Since Architect, by reason of its contract with County, undertook to provide plans free of defects, its failure to do so provides a basis for shifting County's entire liability to Architect.   Even if Architect's conduct, vis-a-vis County be viewed as professional negligence, ergo tortious, County is a victim of that negligence and we fail to see how County could thus be viewed as a joint tortfeasor with Architect.   County's role was nothing more than a conduit by which Architect's plans were furnished to TGI.

 We conclude that the trial court erred in applying Code of Civil Procedure sections 877 and 877.6 for two reasons.   First, those sections apply only to joint tortfeasors and in our opinion County's role is not that of a tortfeasor.   Secondly, and in any event, those sections do not operate to bar otherwise valid claims for express or implied indemnity arising out of a contractural relationship.  (See E.L. White, Inc. v.
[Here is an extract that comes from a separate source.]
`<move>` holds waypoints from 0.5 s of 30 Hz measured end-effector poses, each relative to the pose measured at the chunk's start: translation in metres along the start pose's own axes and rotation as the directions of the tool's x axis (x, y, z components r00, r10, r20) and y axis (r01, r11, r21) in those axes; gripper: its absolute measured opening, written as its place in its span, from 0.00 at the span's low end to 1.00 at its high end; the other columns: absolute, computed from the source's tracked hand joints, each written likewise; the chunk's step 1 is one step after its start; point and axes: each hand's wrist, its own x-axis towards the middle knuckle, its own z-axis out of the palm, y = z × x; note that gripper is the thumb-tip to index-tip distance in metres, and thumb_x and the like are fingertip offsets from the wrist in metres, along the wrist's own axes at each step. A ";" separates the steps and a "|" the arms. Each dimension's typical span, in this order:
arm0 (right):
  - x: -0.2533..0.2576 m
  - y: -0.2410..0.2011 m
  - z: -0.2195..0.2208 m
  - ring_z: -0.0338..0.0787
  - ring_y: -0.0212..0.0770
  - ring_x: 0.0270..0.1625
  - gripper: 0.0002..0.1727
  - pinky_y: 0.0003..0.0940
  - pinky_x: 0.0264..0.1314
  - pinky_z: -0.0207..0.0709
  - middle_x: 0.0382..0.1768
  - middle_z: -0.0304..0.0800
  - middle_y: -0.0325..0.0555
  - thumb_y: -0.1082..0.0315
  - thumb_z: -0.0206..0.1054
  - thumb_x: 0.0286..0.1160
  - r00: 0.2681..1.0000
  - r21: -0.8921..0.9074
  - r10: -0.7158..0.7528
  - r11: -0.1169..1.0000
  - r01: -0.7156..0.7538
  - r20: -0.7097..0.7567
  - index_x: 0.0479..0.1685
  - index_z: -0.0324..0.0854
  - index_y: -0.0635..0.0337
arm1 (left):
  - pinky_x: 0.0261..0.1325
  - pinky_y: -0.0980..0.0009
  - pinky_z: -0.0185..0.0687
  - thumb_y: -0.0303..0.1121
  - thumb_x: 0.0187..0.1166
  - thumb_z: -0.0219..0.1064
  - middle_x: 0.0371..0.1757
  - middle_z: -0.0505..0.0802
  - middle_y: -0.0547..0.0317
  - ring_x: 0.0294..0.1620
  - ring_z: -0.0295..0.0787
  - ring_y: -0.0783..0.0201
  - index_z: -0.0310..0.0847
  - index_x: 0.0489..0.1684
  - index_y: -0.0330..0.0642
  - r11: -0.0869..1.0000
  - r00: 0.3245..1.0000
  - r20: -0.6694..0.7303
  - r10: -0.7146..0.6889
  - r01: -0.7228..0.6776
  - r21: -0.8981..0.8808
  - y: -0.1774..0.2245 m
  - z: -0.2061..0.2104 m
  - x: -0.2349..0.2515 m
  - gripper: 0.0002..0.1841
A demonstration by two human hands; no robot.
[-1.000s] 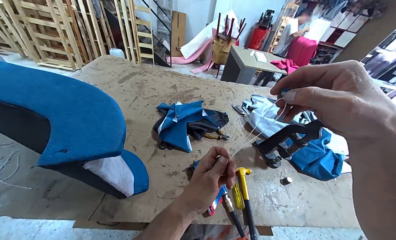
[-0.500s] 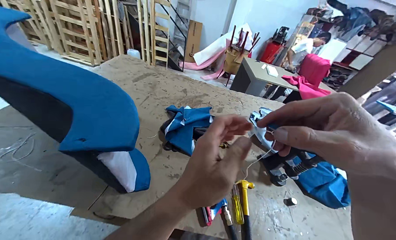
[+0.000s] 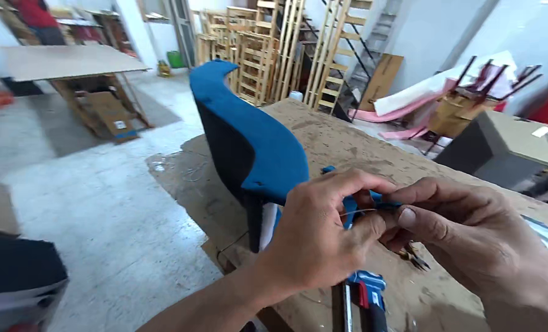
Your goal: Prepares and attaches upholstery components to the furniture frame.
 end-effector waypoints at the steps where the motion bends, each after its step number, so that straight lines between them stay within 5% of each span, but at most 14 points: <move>1: 0.008 0.004 0.005 0.95 0.37 0.32 0.10 0.30 0.35 0.93 0.35 0.96 0.46 0.63 0.76 0.74 1.000 0.038 0.011 0.999 -0.012 0.021 0.49 0.91 0.54 | 0.18 0.83 0.73 0.26 0.71 0.78 0.40 0.91 0.66 0.20 0.76 0.78 0.90 0.52 0.43 1.000 1.000 0.010 -0.027 0.028 -0.014 0.000 -0.011 0.002 0.13; 9: 0.072 0.018 0.050 0.93 0.35 0.28 0.13 0.26 0.31 0.90 0.31 0.95 0.49 0.79 0.74 0.67 0.988 0.101 0.145 0.983 -0.150 0.058 0.49 0.94 0.61 | 0.23 0.79 0.79 0.24 0.65 0.81 0.37 0.93 0.58 0.28 0.86 0.68 0.91 0.47 0.40 0.970 0.958 0.201 -0.203 0.225 -0.093 -0.035 -0.100 0.032 0.13; 15: 0.100 0.024 0.080 0.93 0.33 0.27 0.11 0.24 0.29 0.90 0.29 0.96 0.43 0.75 0.76 0.68 0.983 -0.147 0.158 0.974 -0.171 -0.095 0.48 0.96 0.58 | 0.21 0.81 0.77 0.26 0.70 0.78 0.35 0.93 0.63 0.23 0.80 0.72 0.93 0.54 0.41 0.981 0.944 0.321 -0.074 0.126 -0.144 -0.084 -0.146 0.048 0.15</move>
City of Huntington Beach, supra, at 506–510, 146 Cal.Rptr. 614, 579 P.2d 505.)

 The trial court's order here not only had the effect of foreclosing County from proceeding on its properly pleaded cross-complaint for implied contractual indemnity, but by denying the County's motion to amend, also barred the County from proceeding on a direct cause of action for breach of contract against Architect.   In that latter regard the court order amounted to a violation of California Constitution Art. I, section 9 prohibiting the impairment of obligations of contracts.
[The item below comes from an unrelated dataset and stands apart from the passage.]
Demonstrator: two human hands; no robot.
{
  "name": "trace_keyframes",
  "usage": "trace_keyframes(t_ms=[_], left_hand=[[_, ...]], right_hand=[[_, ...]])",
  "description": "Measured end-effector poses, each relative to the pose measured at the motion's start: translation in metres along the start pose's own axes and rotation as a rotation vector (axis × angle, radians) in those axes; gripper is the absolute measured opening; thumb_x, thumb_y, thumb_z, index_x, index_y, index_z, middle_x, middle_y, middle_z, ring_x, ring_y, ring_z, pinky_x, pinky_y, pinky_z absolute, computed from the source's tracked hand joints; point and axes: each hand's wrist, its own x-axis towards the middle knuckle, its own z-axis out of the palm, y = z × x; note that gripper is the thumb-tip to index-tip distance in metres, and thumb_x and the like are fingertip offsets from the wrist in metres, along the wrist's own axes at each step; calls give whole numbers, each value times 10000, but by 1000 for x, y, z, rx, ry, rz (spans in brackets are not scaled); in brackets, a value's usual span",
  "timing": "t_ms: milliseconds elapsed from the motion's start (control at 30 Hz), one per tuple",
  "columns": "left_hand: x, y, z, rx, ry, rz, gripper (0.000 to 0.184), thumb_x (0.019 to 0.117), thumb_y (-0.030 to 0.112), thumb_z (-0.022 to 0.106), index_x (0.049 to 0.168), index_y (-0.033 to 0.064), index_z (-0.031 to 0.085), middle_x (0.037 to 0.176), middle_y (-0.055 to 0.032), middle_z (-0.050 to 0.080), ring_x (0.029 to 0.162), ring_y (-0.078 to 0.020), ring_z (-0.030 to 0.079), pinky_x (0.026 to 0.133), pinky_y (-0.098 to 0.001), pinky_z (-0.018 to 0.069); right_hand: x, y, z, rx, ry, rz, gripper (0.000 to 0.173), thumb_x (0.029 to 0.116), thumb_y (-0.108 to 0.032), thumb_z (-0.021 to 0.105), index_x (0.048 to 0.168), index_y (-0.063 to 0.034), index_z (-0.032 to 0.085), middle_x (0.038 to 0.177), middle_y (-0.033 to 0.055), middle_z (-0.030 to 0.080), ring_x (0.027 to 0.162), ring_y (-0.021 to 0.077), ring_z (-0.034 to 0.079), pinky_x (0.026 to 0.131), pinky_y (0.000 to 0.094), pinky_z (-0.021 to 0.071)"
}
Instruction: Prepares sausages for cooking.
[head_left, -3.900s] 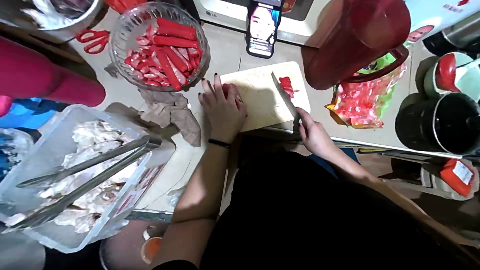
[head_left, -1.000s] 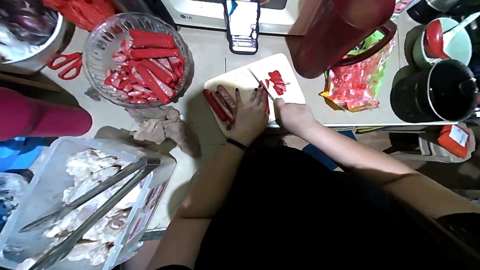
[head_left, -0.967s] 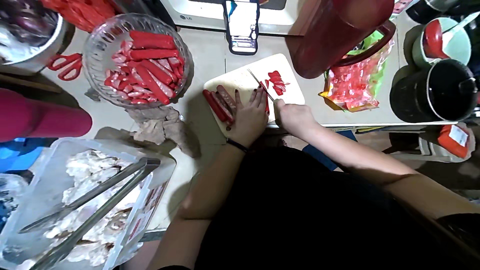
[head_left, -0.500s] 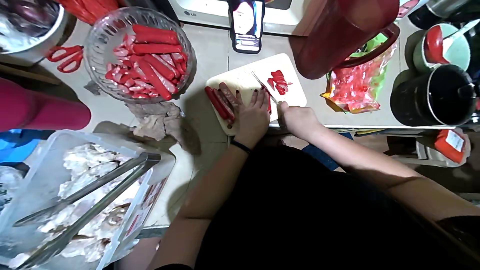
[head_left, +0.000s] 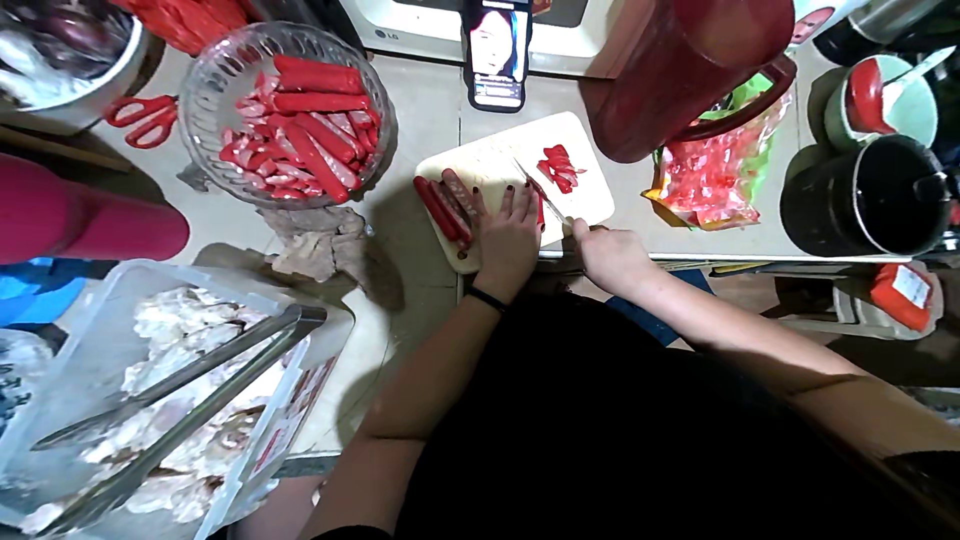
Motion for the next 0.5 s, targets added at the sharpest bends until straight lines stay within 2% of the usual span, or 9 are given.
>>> trace_keyframes(t_ms=[67,100,267,367,433,500], left_hand=[[-1,1,-1,-12,-24,-15,492,1051,170,490,1531,61,480,1584,-101,481,1492,-363,398,1169,-730,189],[-1,1,-2,-24,-23,-22,488,1055,178,488,1528,59,483,1585,-101,478,1494,-360,396,1174,-721,194],[-12,3,-5,12,51,33,482,1045,170,525,1505,27,504,1579,-121,482,1492,-386,387,1175,-761,130],[-13,1,9,1,152,35,438,1035,158,552,1458,50,570,1533,-101,542,1452,-386,450,1165,-765,154],[-14,1,15,2,198,36,420,1020,132,573,1432,55,600,1501,-102,574,1415,-394,495,1152,-768,181],[-14,3,15,29,210,34,416,1018,135,578,1427,67,609,1486,-93,590,1394,-393,518,1145,-763,198]], right_hand=[[2,-1,-1,-8,-18,-10,282,1072,-145,467,1333,-43,500,955,224,701,916,454,721,702,586,560],[3,-2,-1,-7,-19,-18,269,1071,-140,472,1321,-46,502,953,217,700,917,448,721,703,583,561],[17,-4,8,74,130,-59,245,1033,-105,544,1268,-37,560,917,204,711,871,435,726,672,588,565],[17,-5,7,81,91,-51,287,1030,-81,536,1311,-25,539,966,217,711,921,439,725,721,593,571],[14,1,9,71,68,-54,318,1043,-95,530,1355,-36,521,973,213,714,923,440,723,731,594,570],[12,8,10,74,76,-44,309,1041,-109,537,1343,-41,528,948,209,714,897,438,723,721,599,568]])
We find nothing in the underlying purposes of Code of Civil Procedure sections 877 and 877.6 or in the facts of this case to justify impairment of the contract between County and Architect.   Further we find nothing in the language or history of the statutes nor the case law interpreting those statutes which suggest that such a result as obtained here was ever intended by the Legislature.
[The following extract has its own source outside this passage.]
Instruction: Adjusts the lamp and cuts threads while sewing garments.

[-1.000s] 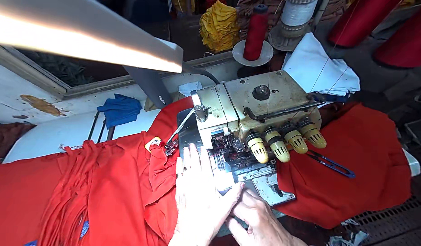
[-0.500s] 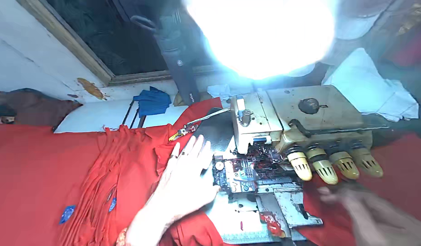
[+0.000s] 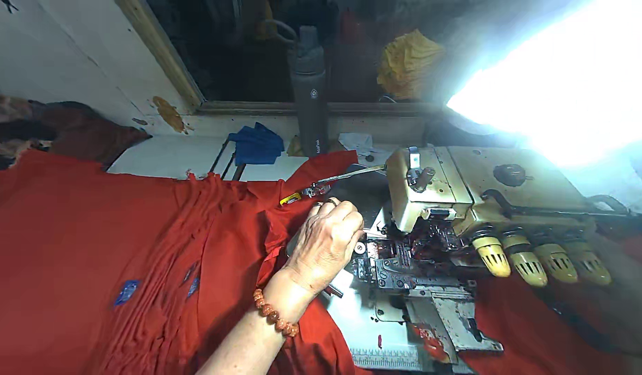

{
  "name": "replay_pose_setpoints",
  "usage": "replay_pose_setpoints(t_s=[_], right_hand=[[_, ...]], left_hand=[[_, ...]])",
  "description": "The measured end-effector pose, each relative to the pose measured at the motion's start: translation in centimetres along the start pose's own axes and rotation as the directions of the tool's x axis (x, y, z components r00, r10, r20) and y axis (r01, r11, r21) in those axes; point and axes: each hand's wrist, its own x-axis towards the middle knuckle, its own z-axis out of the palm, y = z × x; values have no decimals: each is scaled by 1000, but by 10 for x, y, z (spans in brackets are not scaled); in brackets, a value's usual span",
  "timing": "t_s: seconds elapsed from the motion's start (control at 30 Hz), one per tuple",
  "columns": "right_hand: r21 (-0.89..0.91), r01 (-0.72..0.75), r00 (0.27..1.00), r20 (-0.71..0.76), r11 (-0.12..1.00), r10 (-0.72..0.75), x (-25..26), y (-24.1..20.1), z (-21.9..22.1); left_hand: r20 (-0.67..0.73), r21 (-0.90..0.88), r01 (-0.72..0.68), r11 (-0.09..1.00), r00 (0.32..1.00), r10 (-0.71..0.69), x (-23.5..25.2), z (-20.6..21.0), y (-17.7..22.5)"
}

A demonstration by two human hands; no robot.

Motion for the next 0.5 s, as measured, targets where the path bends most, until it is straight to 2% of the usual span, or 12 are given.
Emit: replay_pose_setpoints(t_s=[0.1,0.23,0.3,0.37,0.43,0.47,0.5], right_hand=[[-7,-8,997,75,1000,9,11,9,-11],[-43,1,998,69,999,2,12,8,-14],[-82,5,999,44,997,-2,19,17,-22],[-47,61,998,27,997,-60,27,36,-31],[44,176,964,193,983,-182,38,54,-48],[70,212,904,365,975,-223,42,54,-57],[34,147,967,205,989,-151,23,39,-33]], left_hand=[[0,1,33,999,999,-33,3,-10,-13],[-10,-36,99,994,995,-100,5,-23,-33],[-11,-16,221,975,975,-221,7,-30,-39],[-8,-16,373,928,928,-373,9,-36,-42],[-40,-47,422,906,905,-423,6,-38,-40],[-37,-82,391,917,918,-395,2,-41,-34],[-5,-126,327,937,944,-330,-3,-41,-27]])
 The alternative writ is discharged.   Let a peremptory writ of mandate issue directing the trial court to vacate its order and issue a new and different order denying Architect's motion to strike the cross-complaint and to be discharged from liability for indemnity.

FOOTNOTES

1.   Unless otherwise indicated, all statutory references are to the Code of Civil Procedure.

2.   Architect is a Joint Venture called the Olive View Medical Center Architects & Engineers.   It includes the Luckman Partnership, Inc., Welton Becket & Associates, and Levine and McCann (now known as Syska & Hennessy).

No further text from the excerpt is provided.